◆ **Exercise prompt**: Restate all the data word for word, leaving nothing out.

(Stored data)
___

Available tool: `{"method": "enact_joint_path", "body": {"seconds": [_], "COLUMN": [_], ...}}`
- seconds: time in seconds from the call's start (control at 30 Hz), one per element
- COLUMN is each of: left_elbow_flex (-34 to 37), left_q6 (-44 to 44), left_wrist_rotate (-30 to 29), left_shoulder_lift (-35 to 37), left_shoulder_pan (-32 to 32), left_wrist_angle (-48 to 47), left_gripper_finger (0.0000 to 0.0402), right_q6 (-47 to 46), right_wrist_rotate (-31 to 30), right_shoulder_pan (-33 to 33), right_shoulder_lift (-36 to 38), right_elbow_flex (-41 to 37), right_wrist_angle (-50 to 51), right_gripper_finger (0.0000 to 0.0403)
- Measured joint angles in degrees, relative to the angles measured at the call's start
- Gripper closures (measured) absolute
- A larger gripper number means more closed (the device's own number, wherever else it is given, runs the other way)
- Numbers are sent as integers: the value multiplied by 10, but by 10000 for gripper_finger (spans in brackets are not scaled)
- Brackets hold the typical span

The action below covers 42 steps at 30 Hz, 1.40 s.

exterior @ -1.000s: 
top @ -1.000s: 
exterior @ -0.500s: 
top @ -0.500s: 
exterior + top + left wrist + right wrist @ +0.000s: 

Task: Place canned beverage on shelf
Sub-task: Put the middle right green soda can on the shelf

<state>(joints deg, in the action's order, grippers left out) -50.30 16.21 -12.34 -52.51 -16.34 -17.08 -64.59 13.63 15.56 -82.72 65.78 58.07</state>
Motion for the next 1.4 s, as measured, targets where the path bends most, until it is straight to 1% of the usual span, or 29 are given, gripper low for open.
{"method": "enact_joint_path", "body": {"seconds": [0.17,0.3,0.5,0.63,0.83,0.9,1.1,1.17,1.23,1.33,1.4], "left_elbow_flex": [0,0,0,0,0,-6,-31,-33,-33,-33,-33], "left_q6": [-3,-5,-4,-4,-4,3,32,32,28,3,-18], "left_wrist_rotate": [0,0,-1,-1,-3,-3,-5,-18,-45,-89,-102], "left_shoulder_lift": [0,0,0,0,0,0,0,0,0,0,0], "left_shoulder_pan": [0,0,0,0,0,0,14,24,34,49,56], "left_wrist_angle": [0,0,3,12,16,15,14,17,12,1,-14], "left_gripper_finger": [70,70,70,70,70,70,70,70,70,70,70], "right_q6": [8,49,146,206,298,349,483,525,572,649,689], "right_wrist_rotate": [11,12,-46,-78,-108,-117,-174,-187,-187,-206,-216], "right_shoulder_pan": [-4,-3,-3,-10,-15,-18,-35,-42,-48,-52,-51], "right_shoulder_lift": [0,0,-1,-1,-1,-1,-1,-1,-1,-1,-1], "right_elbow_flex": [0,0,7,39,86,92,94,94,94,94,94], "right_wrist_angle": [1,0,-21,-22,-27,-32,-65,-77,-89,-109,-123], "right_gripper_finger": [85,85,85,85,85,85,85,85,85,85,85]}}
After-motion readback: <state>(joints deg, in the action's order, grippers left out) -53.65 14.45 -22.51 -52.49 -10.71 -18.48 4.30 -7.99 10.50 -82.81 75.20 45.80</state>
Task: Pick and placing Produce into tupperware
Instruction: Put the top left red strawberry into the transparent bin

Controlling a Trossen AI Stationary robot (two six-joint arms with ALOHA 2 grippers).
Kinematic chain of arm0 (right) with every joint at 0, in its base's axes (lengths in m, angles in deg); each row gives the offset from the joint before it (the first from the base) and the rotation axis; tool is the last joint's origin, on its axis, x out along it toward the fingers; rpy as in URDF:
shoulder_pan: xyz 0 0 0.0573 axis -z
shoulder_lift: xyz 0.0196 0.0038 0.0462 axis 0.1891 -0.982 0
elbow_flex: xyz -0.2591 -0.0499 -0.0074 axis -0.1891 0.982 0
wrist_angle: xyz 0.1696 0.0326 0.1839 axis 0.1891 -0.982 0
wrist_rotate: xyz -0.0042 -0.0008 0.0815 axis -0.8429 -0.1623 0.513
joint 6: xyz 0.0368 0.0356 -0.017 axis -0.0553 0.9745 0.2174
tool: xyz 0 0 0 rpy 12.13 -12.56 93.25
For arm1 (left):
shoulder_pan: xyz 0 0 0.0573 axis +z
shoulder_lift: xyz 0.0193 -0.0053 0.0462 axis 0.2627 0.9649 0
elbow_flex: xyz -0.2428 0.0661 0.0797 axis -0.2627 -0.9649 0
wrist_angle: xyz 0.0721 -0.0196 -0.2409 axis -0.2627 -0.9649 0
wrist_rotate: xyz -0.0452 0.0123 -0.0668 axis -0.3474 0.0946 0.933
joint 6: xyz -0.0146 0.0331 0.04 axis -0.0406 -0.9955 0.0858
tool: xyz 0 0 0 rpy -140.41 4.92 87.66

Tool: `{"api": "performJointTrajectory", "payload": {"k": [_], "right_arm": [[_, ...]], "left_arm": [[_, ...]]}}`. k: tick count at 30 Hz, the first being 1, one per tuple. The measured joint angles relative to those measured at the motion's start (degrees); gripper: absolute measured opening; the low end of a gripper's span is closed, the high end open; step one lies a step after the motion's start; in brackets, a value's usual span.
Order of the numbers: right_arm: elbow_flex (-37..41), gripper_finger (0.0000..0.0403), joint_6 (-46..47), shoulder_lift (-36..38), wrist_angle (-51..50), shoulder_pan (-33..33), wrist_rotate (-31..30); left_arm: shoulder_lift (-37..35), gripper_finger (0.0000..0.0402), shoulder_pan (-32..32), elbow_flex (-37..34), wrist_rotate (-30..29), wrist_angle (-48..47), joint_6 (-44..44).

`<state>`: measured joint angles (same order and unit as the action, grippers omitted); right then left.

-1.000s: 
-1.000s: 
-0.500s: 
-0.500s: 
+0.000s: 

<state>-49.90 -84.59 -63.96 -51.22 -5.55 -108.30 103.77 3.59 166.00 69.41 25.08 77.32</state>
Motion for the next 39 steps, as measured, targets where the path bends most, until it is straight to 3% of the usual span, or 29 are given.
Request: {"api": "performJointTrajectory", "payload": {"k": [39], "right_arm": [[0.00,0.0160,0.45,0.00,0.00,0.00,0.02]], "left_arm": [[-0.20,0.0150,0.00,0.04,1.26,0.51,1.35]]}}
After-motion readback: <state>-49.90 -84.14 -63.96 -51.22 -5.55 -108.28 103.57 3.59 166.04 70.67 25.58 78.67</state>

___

◆ **Exercise answer**:
Available tool: `{"method": "enact_joint_path", "body": {"seconds": [_], "COLUMN": [_], ...}}`
- seconds: time in seconds from the call's start (control at 30 Hz), one per element
- COLUMN is each of: left_elbow_flex (-34 to 37), left_q6 (-44 to 44), left_wrist_rotate (-30 to 29), left_shoulder_lift (-35 to 37), left_shoulder_pan (-32 to 32), left_wrist_angle (-48 to 47), left_gripper_finger (0.0000 to 0.0402), right_q6 (-47 to 46), right_wrist_rotate (-31 to 30), right_shoulder_pan (-33 to 33), right_shoulder_lift (-36 to 38), right_elbow_flex (-41 to 37), right_wrist_angle (-50 to 51), right_gripper_finger (0.0000 to 0.0403)
- Measured joint angles in degrees, relative to the angles measured at the call's start
- Gripper closures (measured) absolute
- A larger gripper number means more closed (the device's own number, wherever else it is given, runs the other way)
- Numbers are sent as integers: the value multiplied by 10, but by 10000 for gripper_finger (spans in brackets are not scaled)
- Brackets hold the typical span

The action below covers 42 steps at 30 Hz, 1.40 s.

exterior @ -1.000s: 
top @ -1.000s: 
exterior @ -0.500s: 
top @ -0.500s: 
exterior + top + left wrist + right wrist @ +0.000s: 

Task: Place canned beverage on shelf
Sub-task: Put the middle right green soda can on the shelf

<state>(joints deg, in the action's order, grippers left out) -50.30 16.21 -12.34 -52.51 -16.34 -17.08 -64.59 13.63 15.56 -82.72 65.78 58.07</state>
Motion for the next 1.4 s, as measured, targets where the path bends most, until it is straight to 1% of the usual span, or 29 are given, gripper low for open.
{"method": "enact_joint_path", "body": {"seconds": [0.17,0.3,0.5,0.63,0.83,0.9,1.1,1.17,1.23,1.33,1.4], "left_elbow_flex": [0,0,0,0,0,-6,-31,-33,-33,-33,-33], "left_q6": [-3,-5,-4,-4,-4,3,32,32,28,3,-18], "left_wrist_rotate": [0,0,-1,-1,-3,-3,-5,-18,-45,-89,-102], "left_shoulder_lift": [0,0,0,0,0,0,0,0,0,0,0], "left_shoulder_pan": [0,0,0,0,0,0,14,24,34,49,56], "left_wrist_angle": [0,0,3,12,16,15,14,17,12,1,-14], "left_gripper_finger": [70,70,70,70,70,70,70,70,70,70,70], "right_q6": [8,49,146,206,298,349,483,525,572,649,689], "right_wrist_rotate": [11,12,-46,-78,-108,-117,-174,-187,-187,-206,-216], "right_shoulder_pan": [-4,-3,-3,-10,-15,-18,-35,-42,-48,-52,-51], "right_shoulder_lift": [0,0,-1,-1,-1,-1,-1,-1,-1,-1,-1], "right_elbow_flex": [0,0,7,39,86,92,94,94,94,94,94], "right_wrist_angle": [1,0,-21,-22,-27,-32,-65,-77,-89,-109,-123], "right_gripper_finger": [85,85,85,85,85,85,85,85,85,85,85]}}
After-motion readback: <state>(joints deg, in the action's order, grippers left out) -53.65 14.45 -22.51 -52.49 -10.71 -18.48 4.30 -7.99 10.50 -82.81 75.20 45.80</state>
Task: Pick and placing Produce into tupperware
Instruction: Put the top left red strawberry into the transparent bin

Controlling a Trossen AI Stationary robot (two six-joint arms with ALOHA 2 grippers).
Kinematic chain of arm0 (right) with every joint at 0, in its base's axes (lengths in m, angles in deg); each row gives the offset from the joint before it (the first from the base) and the rotation axis; tool is the last joint's origin, on its axis, x out along it toward the fingers; rpy as in URDF:
shoulder_pan: xyz 0 0 0.0573 axis -z
shoulder_lift: xyz 0.0196 0.0038 0.0462 axis 0.1891 -0.982 0
elbow_flex: xyz -0.2591 -0.0499 -0.0074 axis -0.1891 0.982 0
wrist_angle: xyz 0.1696 0.0326 0.1839 axis 0.1891 -0.982 0
wrist_rotate: xyz -0.0042 -0.0008 0.0815 axis -0.8429 -0.1623 0.513
joint 6: xyz 0.0368 0.0356 -0.017 axis -0.0553 0.9745 0.2174
tool: xyz 0 0 0 rpy 12.13 -12.56 93.25
For arm1 (left):
shoulder_pan: xyz 0 0 0.0573 axis +z
shoulder_lift: xyz 0.0193 -0.0053 0.0462 axis 0.2627 0.9649 0
elbow_flex: xyz -0.2428 0.0661 0.0797 axis -0.2627 -0.9649 0
wrist_angle: xyz 0.0721 -0.0196 -0.2409 axis -0.2627 -0.9649 0
wrist_rotate: xyz -0.0452 0.0123 -0.0668 axis -0.3474 0.0946 0.933
joint 6: xyz -0.0146 0.0331 0.04 axis -0.0406 -0.9955 0.0858
tool: xyz 0 0 0 rpy -140.41 4.92 87.66

Tool: `{"api": "performJointTrajectory", "payload": {"k": [_], "right_arm": [[_, ...]], "left_arm": [[_, ...]]}}`. k: tick count at 30 Hz, the first being 1, one per tuple. The measured joint angles relative to those measured at the motion's start (degrees); gripper: absolute measured opening; the low end of a gripper's span is closed, the high end open; step one lies a step after the motion's start; in brackets, a value's usual span.
Order of the numbers: right_arm: elbow_flex (-37..41), gripper_finger (0.0000..0.0403), joint_6 (-46..47), shoulder_lift (-36..38), wrist_angle (-51..50), shoulder_pan (-33..33), wrist_rotate (-31..30); left_arm: shoulder_lift (-37..35), gripper_finger (0.0000..0.0402), shoulder_pan (-32..32), elbow_flex (-37..34), wrist_rotate (-30..29), wrist_angle (-48..47), joint_6 (-44..44).

`<state>`: measured joint angles (same order and unit as the action, grippers omitted); right then left.

-1.000s: 
-1.000s: 
-0.500s: 
-0.500s: 
+0.000s: 

<state>-49.90 -84.59 -63.96 -51.22 -5.55 -108.30 103.77 3.59 166.00 69.41 25.08 77.32</state>
Motion for the next 39 steps, as measured, targets where the path bends most, until it is straight to 3% of the usual span, or 29 are given.
Request: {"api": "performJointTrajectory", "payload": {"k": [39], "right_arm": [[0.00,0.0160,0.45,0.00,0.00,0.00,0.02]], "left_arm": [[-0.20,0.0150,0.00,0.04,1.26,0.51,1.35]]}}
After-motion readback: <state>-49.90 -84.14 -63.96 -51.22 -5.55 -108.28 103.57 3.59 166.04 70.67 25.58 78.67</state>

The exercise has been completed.